| Given data |
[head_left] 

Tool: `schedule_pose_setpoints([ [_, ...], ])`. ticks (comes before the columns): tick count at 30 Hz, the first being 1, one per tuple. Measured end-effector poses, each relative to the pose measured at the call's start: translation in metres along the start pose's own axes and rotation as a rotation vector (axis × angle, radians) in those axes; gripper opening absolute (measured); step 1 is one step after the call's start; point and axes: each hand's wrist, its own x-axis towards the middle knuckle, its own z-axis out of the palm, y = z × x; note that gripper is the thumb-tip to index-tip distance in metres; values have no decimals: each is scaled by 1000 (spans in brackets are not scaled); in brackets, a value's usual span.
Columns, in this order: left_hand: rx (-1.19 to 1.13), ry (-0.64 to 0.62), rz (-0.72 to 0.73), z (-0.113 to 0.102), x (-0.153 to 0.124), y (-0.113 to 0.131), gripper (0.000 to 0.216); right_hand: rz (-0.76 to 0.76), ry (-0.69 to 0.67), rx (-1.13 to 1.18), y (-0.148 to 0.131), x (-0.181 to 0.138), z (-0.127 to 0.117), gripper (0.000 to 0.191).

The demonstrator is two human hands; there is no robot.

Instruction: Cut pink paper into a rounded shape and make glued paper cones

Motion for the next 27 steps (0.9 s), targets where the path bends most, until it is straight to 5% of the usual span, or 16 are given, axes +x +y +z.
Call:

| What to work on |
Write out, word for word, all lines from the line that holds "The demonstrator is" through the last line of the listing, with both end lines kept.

| Output of the exercise |
The demonstrator is two human hands; there is no robot.

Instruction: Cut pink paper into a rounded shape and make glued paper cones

Motion for the next 27 steps (0.9 s), targets where the path bends most, until it is straight to 5% of the usual span, or 16 are given, axes +x +y +z.
Call:

Nothing further is required of the output.